Google doesn't have one, but then Google doesn't employ anyone the public can contact anyway
https://www.google.com/securit...
Neither does slashdot, but then slashdot doesn't employ anything than can pass a Turing Test.
https://slashdot.org/security....
echo -e 'global _start\n _start:\n mov eax, 2\n int 80h\n jmp _start' > a.asm; nasm a.asm -f elf; ld a.o -o a;
I'm actually in charge of finding a new password manager for the small business I work at and Keeper was one of the few I'd narrowed my choices down to. They just knocked themselves off that list. My company is small and that's no huge loss for them, but I know I'm not the only person making that choice. Now, had they responded to this stating they're temporarily disabling the browser extension while they work on a fix, they'd still be on the list. When are companies going to learn that trying to shut down bad publicity is the worst publicity of all?
Except the reporter wasn't simply reporting what the Google researcher said apparently. At least not originally. Let me play Devil's Advocate for a sec.
Here's the actual complaint Keeper is making, and if you compare some of the text they mention that was contained in the original version of the article to the twice-revised version that's currently posted, there are some differences in the phrasing and verbiage that affect the factual accuracy of the statements being made.
For instance, just look at the URL for the article and you can see that the headline has changed. It currently reads:
For 8 days Windows bundled a password manager with a critical plugin flaw: Plugin for Win 10 version of Keeper had bug allowing sites to steal passwords
which, from what I can tell, seems to be an accurate statement (though Keeper disputes it on a technicality). But note the differences from the original headline:
Microsoft is forcing users to install a critically flawed password manager: Win 10 version of Keeper has a 16-month old bug allowing sites to steal passwords
which was false at the time of publication since the bug has been fixed prior to publication and the new bug wasn't the same as the previous one (though it was very similar). The complaint goes on to list dozens of other statements across the various iterations of the article, each of which they've taken issue with.
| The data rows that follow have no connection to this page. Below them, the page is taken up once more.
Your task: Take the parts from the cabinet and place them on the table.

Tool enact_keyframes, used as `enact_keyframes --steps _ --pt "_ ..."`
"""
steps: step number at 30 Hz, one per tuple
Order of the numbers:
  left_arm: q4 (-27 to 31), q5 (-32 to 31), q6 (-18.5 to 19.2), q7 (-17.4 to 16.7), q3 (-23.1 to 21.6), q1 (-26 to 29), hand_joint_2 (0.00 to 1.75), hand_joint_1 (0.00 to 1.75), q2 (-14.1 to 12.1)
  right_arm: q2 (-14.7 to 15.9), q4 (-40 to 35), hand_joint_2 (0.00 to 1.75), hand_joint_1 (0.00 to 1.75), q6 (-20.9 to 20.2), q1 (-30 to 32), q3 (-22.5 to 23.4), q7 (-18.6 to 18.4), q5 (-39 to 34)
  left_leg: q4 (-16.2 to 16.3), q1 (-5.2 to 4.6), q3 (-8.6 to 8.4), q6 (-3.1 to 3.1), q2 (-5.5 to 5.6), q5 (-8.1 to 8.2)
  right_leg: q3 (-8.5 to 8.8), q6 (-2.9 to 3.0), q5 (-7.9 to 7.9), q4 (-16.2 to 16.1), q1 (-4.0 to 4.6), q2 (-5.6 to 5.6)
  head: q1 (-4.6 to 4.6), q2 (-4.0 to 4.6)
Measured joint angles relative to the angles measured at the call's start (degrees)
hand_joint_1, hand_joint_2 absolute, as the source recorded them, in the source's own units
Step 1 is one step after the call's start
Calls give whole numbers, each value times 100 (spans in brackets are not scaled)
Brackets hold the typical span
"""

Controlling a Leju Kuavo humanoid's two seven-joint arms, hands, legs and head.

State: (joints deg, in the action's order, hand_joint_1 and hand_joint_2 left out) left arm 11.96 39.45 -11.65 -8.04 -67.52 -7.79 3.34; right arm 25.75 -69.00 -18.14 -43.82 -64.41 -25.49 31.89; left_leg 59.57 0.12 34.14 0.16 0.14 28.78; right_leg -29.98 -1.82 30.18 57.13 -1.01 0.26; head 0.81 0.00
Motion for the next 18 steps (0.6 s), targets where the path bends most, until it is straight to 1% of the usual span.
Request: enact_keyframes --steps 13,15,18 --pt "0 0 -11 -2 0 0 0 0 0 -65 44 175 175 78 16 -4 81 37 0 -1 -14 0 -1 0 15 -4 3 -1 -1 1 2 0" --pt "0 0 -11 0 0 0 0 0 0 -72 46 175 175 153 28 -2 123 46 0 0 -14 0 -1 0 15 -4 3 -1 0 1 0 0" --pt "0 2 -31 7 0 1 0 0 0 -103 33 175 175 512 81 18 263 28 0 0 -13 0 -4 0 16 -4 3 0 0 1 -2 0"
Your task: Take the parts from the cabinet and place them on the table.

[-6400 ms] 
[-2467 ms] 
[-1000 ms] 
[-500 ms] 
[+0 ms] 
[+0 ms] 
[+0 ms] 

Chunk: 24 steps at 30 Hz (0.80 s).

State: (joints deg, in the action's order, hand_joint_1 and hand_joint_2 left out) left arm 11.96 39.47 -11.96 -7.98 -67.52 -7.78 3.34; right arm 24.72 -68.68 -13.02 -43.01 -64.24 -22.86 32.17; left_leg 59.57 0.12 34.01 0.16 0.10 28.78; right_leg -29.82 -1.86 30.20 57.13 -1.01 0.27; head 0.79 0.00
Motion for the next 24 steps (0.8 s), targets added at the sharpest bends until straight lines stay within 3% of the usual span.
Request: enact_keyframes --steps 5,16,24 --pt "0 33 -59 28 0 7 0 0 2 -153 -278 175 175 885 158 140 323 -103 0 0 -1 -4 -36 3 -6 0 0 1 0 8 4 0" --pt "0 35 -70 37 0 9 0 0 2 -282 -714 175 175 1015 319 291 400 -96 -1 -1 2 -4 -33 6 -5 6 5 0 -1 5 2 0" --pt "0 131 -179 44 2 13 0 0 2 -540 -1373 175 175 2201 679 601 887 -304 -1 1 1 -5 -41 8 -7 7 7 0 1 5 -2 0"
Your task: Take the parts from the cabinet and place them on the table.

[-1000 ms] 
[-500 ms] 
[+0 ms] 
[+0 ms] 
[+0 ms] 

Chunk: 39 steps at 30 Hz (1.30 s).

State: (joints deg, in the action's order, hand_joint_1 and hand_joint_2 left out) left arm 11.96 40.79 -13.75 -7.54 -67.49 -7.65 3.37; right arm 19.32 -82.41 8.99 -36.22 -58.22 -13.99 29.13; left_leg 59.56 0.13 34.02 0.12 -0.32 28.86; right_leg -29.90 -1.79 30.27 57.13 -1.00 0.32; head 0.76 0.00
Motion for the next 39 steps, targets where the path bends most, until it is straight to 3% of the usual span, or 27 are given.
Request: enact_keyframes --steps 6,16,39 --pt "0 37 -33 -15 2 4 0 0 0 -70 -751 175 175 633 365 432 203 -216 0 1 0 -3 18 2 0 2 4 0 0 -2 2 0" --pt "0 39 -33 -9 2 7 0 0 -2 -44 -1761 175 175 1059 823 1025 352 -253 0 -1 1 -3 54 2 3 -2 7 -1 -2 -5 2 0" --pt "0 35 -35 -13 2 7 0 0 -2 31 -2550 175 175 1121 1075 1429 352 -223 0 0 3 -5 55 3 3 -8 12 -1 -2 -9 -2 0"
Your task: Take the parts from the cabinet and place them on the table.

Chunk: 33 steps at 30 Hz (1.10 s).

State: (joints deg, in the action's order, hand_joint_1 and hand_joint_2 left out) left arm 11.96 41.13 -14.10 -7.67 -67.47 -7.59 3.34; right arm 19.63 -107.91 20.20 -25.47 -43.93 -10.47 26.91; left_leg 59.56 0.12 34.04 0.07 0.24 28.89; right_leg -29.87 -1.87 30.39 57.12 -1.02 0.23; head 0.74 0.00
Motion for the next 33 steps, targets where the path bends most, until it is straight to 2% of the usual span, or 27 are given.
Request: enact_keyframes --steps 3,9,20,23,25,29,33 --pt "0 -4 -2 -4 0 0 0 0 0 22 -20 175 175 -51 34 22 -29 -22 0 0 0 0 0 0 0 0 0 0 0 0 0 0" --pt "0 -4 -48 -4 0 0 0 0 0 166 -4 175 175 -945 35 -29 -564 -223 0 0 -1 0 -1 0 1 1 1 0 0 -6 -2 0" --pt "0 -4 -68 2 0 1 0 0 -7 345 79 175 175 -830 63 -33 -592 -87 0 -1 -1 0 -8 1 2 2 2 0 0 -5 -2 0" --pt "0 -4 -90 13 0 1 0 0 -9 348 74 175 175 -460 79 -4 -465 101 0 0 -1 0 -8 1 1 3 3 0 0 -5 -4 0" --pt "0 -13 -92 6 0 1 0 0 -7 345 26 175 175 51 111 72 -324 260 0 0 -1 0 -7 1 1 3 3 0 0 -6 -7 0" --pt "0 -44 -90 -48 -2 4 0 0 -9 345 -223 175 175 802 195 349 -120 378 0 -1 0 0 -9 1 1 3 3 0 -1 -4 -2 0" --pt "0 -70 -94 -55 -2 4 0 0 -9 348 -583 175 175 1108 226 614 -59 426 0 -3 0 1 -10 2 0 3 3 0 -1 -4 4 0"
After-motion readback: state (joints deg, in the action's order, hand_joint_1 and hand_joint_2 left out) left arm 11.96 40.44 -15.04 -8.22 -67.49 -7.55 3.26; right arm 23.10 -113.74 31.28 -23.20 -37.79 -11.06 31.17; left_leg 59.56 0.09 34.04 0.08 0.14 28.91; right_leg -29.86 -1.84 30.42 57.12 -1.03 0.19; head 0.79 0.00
That said, let me take my Devil's Advocate cap off and say that I don't really think that the Keeper case has much merit, since most of the "false" statements seem to be minor technicalities at best. As an example, they contend that "Keeper" didn't have any bugs, since it was the Keeper browser extension that was buggy, not the Keeper app itself. They also contend that the buggy extension wasn't "bundled", which is technically correct, but it's installed via the bundled app, so to an end user it would have seemed no different than if it had been bundled. So, yay for being technically correct?
Really, I think they're taking issue with the connotations of the original headline and the bad press it created, and they're just trying to prop up their case with as many slight inaccuracies as they can find, no matter how slight.
Your understanding is incorrect in general - 'Public Figures' need to have Malice, which normally includes knowledge of the false statement and intention to harm, but most companies do not fall under Public Figure.
For general defamation they need to have:
a) Published something false
b) Caused harm
c) Acted negligently or with malice
They didn't need to know what they were publishing is false, although that helps. They DO need to know what they were publishing things with reduced verification. Keeper contacted them repeatedly, and they updated the article repeatedly, so I'm guessing their argument is basically going to be 'They knew after our first contact that they had falsehoods up, and did not modify them'.